Sarah: There’s a whole history of using old school pulp fiction book covers on heavy metal albums. If you look at bands like Gates of Slumber, Cirith Ungol, hundreds more. Sacred Rite. We are all big vinyl collectors- for myself I have a thousand records, a hundred cassettes, a couple hundred CD’s, tons of books – a big sword and sorcery collection as well. That was a huge priority, to have a piece of artwork that when you pick it up and every single person in the metal scene is going to look at it and know what this is- this is warrior heavy metal. And that’s what it is. It was important for me to have that kind of artwork that just punched you in the face.
Dead Rhetoric: What came first for the members of Smoulder – the interest in mythology, fantasy, and outer realm lyrical content through books, movies, etc. – or your interest in epic, doom metal? And what makes both intertwine so well in this sub-genre?
Adam: For me, it was the fantasy books first. I was huge into the Dragonlance series throughout high school.
Sarah: My first introduction to heavy metal was when I was 13, and I was reading Brave New World. Post-apocalyptic science fiction is also a huge inspiration for me – so when I was reading that book that I had taken out from the library, one of my friends came over and he told me about a band that released an album today based on that book. It was Iron Maiden – I feel like those two things have been intertwined for me. As a kid I loved The Hobbit, Never-Ending Story, the Bridge to Terabithia, Island of the Blue Dolphins – strong woman books with strong male characters who are going out on adventures. I’ve always identified with people that want to forge their own path and come up against obstacles.
Epic doom, that came later than 13 obviously. My real introduction was around the time I was 20 years old. I went to the United States to go to Maryland Deathfest. Two of my close friends came with me, and we ended up taking some train rides around the US- Chicago, Boston, and New York, some other cities after MDF. I ended up finding the reissue of Candlemass – Epicus Doomicus Metallicus and as soon as I picked it up in the store, I knew I was going to buy this. It’s badass- and that was over ten years ago. It’s been a really important genre to me since my early twenties. To merge it all together was just nice.
Dead Rhetoric: How would you describe the outlook of Smoulder when it comes to performing live? What do you hope the audience is able to take away from your performances?

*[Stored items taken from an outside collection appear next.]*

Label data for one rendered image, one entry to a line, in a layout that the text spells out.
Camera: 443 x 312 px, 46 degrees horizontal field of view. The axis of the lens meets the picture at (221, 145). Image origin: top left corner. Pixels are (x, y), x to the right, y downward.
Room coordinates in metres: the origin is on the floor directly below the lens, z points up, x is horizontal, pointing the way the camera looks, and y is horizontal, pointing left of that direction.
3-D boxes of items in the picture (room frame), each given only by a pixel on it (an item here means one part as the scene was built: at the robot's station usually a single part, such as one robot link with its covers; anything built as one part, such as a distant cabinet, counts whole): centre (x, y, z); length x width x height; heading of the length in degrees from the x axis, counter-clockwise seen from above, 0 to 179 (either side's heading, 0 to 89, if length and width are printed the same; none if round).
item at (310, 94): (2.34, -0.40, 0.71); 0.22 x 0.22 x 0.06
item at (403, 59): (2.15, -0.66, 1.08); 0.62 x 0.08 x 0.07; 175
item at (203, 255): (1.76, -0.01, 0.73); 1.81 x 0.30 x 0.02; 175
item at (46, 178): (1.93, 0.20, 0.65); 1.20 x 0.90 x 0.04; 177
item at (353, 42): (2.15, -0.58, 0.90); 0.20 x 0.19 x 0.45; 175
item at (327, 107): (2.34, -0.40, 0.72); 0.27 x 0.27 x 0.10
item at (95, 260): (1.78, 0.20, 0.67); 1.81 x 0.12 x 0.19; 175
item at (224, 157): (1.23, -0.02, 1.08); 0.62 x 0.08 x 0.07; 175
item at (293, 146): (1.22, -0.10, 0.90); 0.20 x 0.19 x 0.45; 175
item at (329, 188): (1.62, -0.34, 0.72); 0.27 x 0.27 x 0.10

Adam: I always feel like heavy metal is best experienced live. For me, it’s one of the most important things that we can do, is put on a really good, tight live show. Even just echoing what Sarah was saying, how you got into metal- the fantasy and sort of that thing. The more I went to see live shows, the more into heavy metal I got and this music in general. I had a similar experience going to Maryland Deathfest and being overwhelmed with how much stuff there was and to see so many bands that I had loved but never seeing live all at once, kicked me into high gear and going to more shows and playing in bands. I try to have a lot of energy, stage presence, look people in the eye when we are playing, instead of standing there and playing my instrument. It has to be a little theatrical to match our music.
Sarah: I personally feel really empowered on stage, and hope people feel empowered. We sound fun, our music is fun – we want people to come to our shows and pump their fists, yell along, dance, mosh, do whatever they want. I want them to feel comfortable with whatever the music makes them feel, that’s fine by me.